I hear all the time how John’s voice in many forms continues to walk with far-flung humans through despair and illness and healing and renewal—helping us, in his gorgeous way with words, cross those thresholds more worthily. In death, John O’Donohue has made real the mysterious, vital interplay he taught in his life, between the material and the spiritual, the visible and the invisible worlds. This book deepens the miracle of his presence that is only becoming more vivid and more necessary.
INTRODUCTION
When John O’Donohue died suddenly in January 2008, he left a deep void in the hearts and minds of many people. For more than a decade prior to his death, his writings, talks and broadcasts had done much to feed the “unprecedented spiritual hunger” that he had observed in modern society. His books on Celtic spirituality were bestsellers; his broadcasts and talks tapped into the needs of the sizable audiences that tuned into them.

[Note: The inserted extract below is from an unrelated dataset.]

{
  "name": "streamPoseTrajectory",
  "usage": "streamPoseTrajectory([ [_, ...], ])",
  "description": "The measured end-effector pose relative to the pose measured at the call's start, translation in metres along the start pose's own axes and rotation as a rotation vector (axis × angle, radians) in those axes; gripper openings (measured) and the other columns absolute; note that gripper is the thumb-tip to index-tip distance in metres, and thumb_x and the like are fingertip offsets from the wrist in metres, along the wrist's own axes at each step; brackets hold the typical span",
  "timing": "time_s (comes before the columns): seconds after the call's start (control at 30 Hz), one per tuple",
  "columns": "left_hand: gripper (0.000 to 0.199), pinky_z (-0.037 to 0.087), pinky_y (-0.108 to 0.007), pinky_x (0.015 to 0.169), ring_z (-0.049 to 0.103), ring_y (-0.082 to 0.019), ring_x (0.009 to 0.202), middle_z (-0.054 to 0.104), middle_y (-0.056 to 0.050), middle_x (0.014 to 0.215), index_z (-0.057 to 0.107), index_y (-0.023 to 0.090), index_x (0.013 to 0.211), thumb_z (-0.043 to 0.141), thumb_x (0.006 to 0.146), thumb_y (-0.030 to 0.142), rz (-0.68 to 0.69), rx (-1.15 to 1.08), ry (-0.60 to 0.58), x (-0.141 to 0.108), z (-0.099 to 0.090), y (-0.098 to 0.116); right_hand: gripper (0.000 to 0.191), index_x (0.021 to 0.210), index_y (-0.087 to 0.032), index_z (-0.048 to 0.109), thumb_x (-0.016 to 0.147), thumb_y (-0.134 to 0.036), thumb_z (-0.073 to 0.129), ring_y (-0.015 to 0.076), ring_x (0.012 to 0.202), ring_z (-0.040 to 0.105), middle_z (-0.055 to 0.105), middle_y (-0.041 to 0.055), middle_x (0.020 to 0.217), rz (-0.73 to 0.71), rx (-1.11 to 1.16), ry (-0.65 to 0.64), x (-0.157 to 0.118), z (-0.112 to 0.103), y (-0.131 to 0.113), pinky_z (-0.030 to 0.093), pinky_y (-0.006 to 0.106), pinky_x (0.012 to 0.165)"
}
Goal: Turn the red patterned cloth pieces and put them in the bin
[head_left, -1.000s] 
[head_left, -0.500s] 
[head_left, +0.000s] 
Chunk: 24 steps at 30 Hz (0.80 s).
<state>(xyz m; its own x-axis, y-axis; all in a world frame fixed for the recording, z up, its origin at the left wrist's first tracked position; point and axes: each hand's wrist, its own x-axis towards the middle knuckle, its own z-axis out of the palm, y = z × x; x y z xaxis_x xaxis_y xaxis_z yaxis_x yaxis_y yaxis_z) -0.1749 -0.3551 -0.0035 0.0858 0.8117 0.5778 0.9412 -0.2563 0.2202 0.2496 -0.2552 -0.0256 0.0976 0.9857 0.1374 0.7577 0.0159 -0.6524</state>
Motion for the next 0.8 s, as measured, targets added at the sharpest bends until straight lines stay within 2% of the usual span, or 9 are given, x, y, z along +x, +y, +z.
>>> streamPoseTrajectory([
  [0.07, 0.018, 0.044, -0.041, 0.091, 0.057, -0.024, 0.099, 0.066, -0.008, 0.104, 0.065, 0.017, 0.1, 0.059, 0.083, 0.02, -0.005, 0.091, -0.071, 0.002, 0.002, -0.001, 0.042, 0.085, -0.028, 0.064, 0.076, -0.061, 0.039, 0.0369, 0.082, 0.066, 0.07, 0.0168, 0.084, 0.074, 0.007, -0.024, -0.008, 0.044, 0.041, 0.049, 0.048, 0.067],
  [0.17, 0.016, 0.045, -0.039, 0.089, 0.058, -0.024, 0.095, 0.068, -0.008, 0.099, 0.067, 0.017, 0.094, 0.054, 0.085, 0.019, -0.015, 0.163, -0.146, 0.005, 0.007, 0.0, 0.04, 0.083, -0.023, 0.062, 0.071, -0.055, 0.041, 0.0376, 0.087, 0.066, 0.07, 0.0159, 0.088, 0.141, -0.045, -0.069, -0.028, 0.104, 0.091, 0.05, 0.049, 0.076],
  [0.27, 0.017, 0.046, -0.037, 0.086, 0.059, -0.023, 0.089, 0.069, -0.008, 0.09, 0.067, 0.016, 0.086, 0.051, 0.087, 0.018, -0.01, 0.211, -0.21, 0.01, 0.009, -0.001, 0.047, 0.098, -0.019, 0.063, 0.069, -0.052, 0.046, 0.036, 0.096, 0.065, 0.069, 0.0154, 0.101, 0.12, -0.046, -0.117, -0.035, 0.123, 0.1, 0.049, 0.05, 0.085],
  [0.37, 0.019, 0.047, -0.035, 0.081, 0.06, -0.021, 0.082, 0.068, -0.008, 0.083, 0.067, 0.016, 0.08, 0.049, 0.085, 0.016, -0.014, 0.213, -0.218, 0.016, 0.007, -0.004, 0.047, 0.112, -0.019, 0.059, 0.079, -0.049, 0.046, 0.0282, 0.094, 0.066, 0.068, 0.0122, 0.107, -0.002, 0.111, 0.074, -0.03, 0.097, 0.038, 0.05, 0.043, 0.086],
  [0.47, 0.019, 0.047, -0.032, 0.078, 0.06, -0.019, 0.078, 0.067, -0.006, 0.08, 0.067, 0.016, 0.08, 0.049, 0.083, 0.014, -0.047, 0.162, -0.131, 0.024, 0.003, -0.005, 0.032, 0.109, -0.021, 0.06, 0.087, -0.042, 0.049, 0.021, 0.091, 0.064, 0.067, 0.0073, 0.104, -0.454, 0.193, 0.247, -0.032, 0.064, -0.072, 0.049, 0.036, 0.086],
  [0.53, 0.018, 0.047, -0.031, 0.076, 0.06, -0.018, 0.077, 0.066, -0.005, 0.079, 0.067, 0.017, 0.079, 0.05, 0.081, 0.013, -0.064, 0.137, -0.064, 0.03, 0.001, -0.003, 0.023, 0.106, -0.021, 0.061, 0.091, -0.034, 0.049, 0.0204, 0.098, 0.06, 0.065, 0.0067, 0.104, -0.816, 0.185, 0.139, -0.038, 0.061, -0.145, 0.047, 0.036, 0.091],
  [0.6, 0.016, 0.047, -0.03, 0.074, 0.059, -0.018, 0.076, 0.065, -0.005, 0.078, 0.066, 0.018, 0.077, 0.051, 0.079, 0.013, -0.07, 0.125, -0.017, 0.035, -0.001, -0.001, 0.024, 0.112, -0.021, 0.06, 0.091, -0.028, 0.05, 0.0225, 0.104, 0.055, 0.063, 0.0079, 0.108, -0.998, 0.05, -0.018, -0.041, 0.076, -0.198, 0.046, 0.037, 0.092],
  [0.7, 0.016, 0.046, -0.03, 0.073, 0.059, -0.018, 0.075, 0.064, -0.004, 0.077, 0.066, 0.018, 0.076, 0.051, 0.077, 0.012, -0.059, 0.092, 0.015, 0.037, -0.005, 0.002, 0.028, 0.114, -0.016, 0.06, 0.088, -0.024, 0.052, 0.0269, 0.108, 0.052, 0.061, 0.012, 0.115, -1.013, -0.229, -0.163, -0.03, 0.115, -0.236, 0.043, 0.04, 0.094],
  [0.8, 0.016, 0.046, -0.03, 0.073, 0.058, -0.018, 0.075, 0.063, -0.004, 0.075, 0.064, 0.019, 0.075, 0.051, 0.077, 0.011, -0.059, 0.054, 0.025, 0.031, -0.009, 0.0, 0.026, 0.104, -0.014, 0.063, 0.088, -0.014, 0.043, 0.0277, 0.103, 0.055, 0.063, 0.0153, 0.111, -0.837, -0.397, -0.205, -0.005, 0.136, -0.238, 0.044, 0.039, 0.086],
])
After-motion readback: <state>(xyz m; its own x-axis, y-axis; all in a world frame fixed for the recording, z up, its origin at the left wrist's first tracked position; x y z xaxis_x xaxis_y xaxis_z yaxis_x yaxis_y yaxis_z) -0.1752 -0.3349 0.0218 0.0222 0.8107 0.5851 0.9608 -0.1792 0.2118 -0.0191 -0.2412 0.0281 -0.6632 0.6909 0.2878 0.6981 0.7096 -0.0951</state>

Over a period of five years I was privileged to work with John on a variety of radio programs. We climbed Máméan mountain in Connemara for “This Place Speaks to Me.” We discussed Meister Eckhart as his choice of “Millennium Minds.” We explored aging and death for the series “L Plus.” We spoke about wonder for “The Open Mind,” and John delivered the 1997 Open Mind Guest Lecture on the theme of absence. Our loss of John is tempered by the legacy of these broadcasts and I am indebted to Veritas for making them available in print and to RTÉ for originally broadcasting them, as well as to John’s family. I have interspersed between the sections some of John’s “Blessings” from his book To Bless the Space Between Us.
Wonder, imagination and possibility were John’s great concerns, and he articulated them in his own inimitable lyrical style. The rich flow of his language—cadences, rhythms, colloquial flavoring—were a large part of John’s attraction to his radio audience. This poses a dilemma, however, when translating radio programs into print. Do you edit transcripts heavily—almost rewrite them—to accommodate the print medium? Or do you leave them relatively intact, faithful to the original? We have opted for the latter, in the belief that John’s words still sing off the page. We hope that you, the reader, will concur.
Whatever the medium, there are great riches here—the product of a brilliant mind, a mind that never stopped striving to advance the frontiers of possibility.
John Quinn
WONDER
“So many people are frightened by the wonder of their own presence.”
In 1997, I devised a summer series for RTÉ Radio—“Webs of Wonder.” Each program would comprise moments of wonder—archive pieces, poetry, music—but I also needed some philosophical pieces to act as the threads that held the web together. So I went to John O’Donohue. We met in the bar of a hotel in Kinvara, Co. Galway, and talked for an hour about many aspects of wonder—imagination, transience, landscape. In the course of the conversation, John came up with the lovely phrase that gave me the title for this book—“the pastures of wonder.” It was a quiet evening in the bar. Nobody disturbed the recording. Just two fellows chatting in the corner of a bar. It was wonderful. Wonder-ful.